*Work instruction:* Your answer should consist of each line below that includes the word "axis".

= Beginning of Section =

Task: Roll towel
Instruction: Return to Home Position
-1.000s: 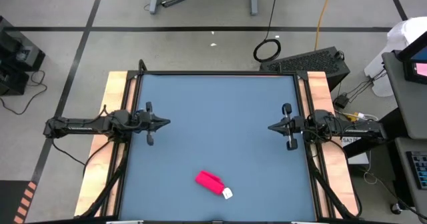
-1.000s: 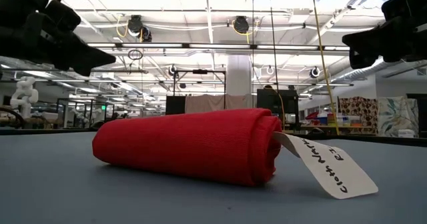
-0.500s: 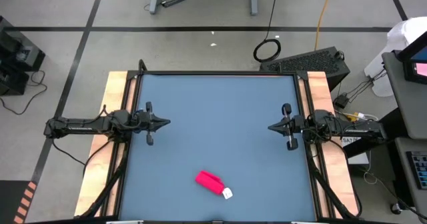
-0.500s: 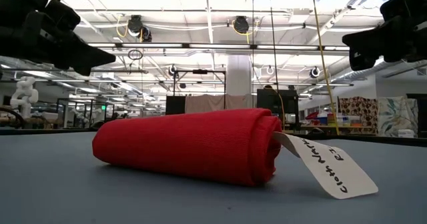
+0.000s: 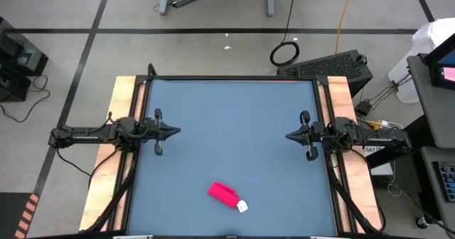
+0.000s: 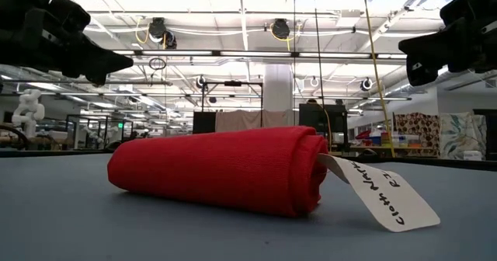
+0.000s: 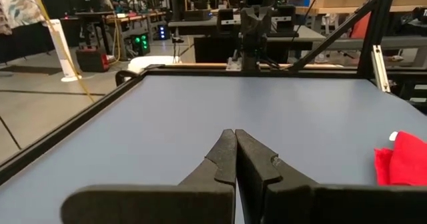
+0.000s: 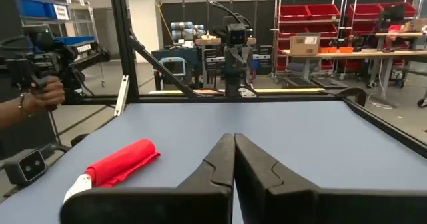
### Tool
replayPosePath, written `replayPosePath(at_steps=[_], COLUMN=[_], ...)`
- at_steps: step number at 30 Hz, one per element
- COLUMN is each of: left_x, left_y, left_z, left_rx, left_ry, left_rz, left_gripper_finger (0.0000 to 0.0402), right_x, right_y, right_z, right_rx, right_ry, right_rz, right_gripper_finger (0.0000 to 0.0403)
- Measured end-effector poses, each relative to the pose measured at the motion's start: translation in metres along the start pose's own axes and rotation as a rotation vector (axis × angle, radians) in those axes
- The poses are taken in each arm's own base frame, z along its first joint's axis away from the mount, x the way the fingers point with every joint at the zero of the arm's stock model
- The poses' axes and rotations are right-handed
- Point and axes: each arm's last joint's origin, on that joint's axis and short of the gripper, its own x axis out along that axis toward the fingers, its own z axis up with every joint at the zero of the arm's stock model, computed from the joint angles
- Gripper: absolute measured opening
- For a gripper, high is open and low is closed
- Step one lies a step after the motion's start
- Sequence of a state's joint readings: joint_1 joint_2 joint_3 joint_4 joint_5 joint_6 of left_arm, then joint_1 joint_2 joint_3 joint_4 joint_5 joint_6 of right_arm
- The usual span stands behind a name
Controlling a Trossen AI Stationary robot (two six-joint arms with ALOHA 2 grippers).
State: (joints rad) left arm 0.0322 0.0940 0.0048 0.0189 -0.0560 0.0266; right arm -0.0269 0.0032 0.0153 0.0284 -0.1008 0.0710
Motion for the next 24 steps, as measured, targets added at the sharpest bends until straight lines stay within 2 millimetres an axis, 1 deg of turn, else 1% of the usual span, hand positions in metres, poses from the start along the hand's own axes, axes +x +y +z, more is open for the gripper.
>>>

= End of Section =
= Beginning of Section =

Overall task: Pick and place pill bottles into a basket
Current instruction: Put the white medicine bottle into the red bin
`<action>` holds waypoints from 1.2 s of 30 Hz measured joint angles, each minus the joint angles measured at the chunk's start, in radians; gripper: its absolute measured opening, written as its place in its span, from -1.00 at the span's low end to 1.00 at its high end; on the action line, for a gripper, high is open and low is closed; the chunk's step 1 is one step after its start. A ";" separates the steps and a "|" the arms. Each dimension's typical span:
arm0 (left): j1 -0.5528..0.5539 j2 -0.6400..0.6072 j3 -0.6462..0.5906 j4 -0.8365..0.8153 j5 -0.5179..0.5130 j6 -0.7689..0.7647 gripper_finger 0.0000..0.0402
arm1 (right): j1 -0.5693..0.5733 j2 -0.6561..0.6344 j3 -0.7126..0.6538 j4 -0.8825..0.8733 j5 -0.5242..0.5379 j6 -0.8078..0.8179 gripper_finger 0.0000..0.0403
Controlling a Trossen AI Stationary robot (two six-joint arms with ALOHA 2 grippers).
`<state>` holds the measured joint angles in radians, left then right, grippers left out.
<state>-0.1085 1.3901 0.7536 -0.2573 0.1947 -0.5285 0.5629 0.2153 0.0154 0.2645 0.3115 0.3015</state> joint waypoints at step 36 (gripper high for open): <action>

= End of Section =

*Your response:*
- Measured end-effector poses, each relative to the pose measured at the motion's start: translation in metres along the start pose's own axes and rotation as a rotation vector (axis × angle, radians) in those axes
- The poses are taken in each arm's own base frame, z along its first joint's axis away from the mount, x the way the fingers point with every joint at the zero of the arm's stock model
- Point and axes: each arm's last joint's origin, on that joint's axis and short of the gripper, its own x axis out along that axis toward the fingers, its own z axis up with every joint at the zero of the arm's stock model, computed from the joint angles
Motion for the next 24 steps, as measured, targets added at the sharpest bends until straight lines stay within 2 millimetres an axis, 1 deg of turn, else 1% of the usual span, hand positions in metres, poses from the start along the hand's own axes, axes +x +y +z, more is open for the gripper.

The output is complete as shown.